Shobikhul Muayyad*
|
Para kandidat apabila terpilih
menjadi presiden dan wakil presiden harus bersedia meninggalkan, menyerahkan
segenap kemampuannya, demi kepentingan rakyat Indonesia. Seorang pemimpin harus
rela menjadi pelayan rakyat. Bahkan, seorang pemimpin yang sesungguhnya harus
mau menjadi 'budak' rakyat.
Istilah budak, apabila dikaitkan
dengan budaya Arab pagan pada saat itu, ialah seseorang yang diperjualbelikan,
dan siapa saja yang mampu membelinya, maka tuan budak berhak menyuruh atau
memanfaatkan budak-budak itu dengan seenaknya sendiri.
Begitulah substansi seorang pemimpin
yang sesunggunya. Mau menjadi pelayan rakyat demi kebahagiaan rakyat. Ambil
contoh Agus Salim, salah satu founding fathers bangsa Indonesia, yang
digambarkan oleh Kasman Singodimedjo dengan ungkapan leiden is lijden (memimpin
adalah menderita). Dulu, Sayyidina Ali, seorang sahabat Nabi yang dijuluki bab
al-ilm (pintu ilmu), mengatakan bahwa kebahagiaan seorang pemimpin adalah
seberapa besar penderitaan yang dialaminya dalam konteks mengurusi rakyat.
Maka, merupakan logika sesat apabila
ada seorang pemimpin yang merasa bahwa dirinya adalah seorang penguasa,
sehingga harus dihormati dan sebagainya.

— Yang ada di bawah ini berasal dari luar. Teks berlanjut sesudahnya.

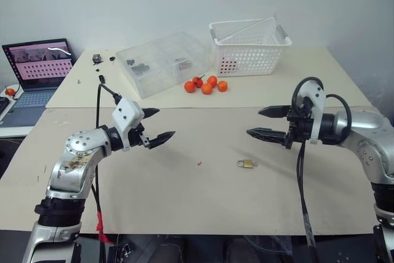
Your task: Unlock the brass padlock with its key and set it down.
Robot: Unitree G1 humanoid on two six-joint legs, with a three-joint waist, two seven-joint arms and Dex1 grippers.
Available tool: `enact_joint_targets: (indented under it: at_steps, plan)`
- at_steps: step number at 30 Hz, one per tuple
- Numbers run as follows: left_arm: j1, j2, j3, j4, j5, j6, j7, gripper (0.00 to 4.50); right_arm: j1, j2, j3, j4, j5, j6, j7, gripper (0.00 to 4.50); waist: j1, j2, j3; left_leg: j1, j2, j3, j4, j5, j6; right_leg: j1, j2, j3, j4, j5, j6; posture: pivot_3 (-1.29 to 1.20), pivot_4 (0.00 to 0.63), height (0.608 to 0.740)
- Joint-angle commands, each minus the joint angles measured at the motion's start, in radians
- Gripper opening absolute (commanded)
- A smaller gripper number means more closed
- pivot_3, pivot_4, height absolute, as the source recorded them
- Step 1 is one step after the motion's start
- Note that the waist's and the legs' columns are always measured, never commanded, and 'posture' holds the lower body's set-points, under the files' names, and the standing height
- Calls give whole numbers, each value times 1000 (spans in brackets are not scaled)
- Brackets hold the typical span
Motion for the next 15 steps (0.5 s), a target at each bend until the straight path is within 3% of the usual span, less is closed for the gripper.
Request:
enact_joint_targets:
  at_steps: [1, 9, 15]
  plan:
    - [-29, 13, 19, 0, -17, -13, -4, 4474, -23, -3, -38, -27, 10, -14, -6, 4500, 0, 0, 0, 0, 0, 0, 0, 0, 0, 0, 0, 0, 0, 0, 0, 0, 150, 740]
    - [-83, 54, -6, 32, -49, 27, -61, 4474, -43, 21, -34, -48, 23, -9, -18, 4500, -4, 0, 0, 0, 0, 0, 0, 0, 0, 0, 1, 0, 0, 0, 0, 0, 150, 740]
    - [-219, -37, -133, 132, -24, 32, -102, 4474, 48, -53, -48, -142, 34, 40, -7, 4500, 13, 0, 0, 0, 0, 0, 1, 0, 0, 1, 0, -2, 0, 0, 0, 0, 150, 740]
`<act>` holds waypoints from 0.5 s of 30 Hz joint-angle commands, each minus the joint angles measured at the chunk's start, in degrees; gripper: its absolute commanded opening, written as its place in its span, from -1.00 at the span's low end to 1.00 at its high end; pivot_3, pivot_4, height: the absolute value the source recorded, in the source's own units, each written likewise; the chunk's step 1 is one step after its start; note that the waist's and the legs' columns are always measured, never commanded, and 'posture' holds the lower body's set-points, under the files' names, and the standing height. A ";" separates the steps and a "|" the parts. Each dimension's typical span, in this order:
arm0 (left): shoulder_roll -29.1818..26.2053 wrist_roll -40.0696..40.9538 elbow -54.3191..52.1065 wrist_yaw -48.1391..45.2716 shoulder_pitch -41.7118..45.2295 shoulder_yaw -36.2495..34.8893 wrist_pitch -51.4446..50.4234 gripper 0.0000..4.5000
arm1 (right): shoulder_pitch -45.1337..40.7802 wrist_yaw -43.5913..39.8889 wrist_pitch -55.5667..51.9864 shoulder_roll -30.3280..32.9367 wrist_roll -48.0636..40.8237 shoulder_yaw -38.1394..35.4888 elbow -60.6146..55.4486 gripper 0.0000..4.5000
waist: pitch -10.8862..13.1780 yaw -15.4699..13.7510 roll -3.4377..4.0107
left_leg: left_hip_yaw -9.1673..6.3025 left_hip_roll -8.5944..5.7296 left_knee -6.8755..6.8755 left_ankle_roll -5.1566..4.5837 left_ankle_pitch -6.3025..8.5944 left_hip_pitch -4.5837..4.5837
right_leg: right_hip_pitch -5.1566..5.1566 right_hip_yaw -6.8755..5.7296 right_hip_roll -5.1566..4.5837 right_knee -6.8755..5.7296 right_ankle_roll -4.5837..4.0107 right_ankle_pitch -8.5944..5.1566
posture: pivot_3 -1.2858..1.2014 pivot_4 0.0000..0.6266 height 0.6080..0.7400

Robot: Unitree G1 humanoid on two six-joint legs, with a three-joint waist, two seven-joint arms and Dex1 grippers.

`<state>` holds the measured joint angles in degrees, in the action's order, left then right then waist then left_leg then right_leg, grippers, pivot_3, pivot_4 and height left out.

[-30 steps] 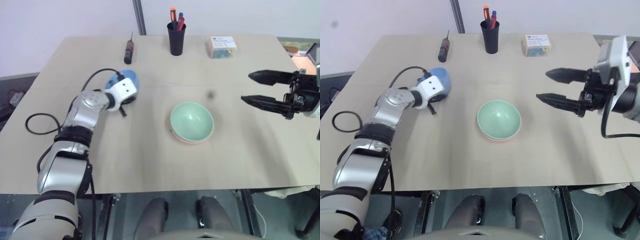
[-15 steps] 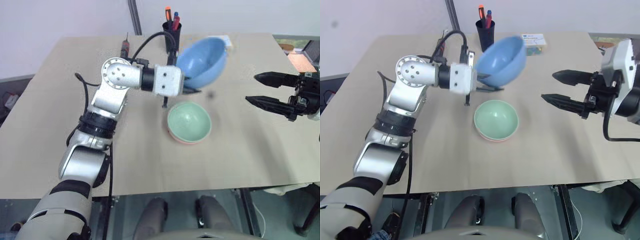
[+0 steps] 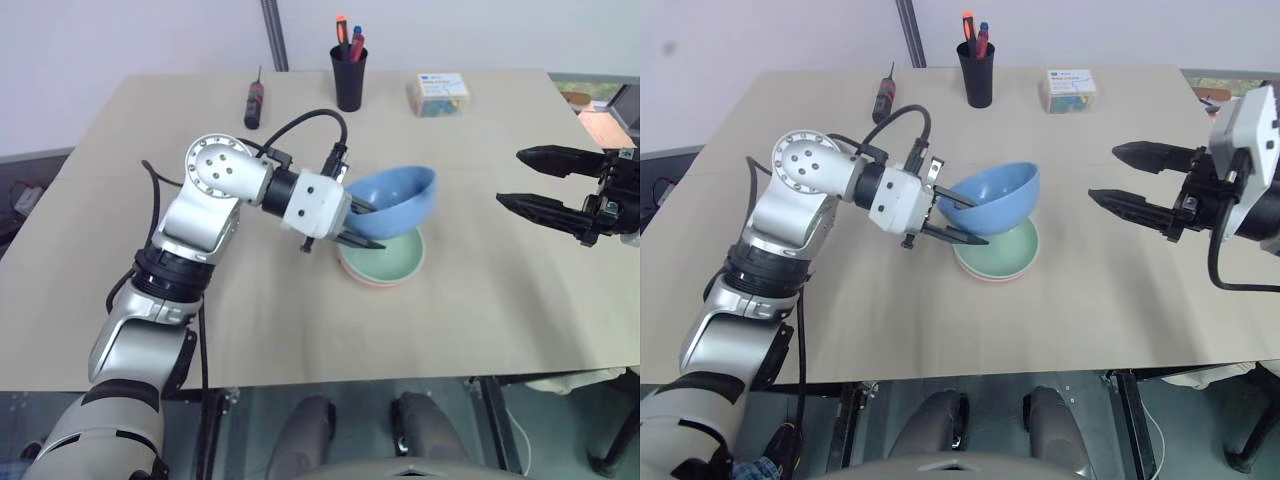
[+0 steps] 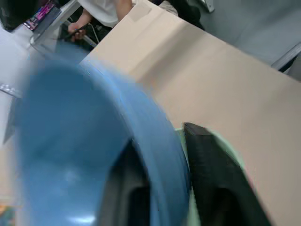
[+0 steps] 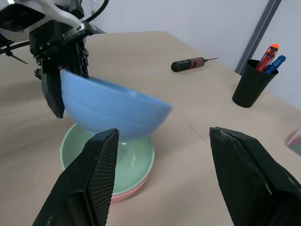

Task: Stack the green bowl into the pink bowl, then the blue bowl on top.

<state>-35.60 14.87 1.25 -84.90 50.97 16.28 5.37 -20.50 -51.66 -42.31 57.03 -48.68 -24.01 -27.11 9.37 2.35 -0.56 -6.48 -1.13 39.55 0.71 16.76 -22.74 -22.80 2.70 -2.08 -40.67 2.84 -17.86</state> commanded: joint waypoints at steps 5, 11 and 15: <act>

Hal seperti inilah yang harus
dihindari. Sebab, perasaan-perasaan seperti itu hanya akan menjadikan dirinya
sombong di hadapan Tuhan.
Alquran mengisahkan orang yang
seperti itu akan dilaknat Tuhan kelak. Sebut saja Fir'aun, Qarun, dan Hamman.
Kitab suci itu juga memberi contoh kepemimpinan yang baik, misalnya, Nabi Daud
ketika menjadi raja, juga seseorang yang bukan dari golongan nabi, Dzulqarnain
dan Thalut. Nabi Daud, Thalut, bahkan Agus Salim, merupakan abdi negara
yang baik. Seluruh kemampuan yang dimilikinya benar-benar dimaksimalkan hanya
untuk kepentingan rakyat semata. Bukan berdasarkan kepentingan pribadi.
Belajar dari Umar ra
Ketika membaca kisah Nabi Muhammad,
tentu kita juga akan menemukan sosok sahabat Nabi yang sangat luar biasa.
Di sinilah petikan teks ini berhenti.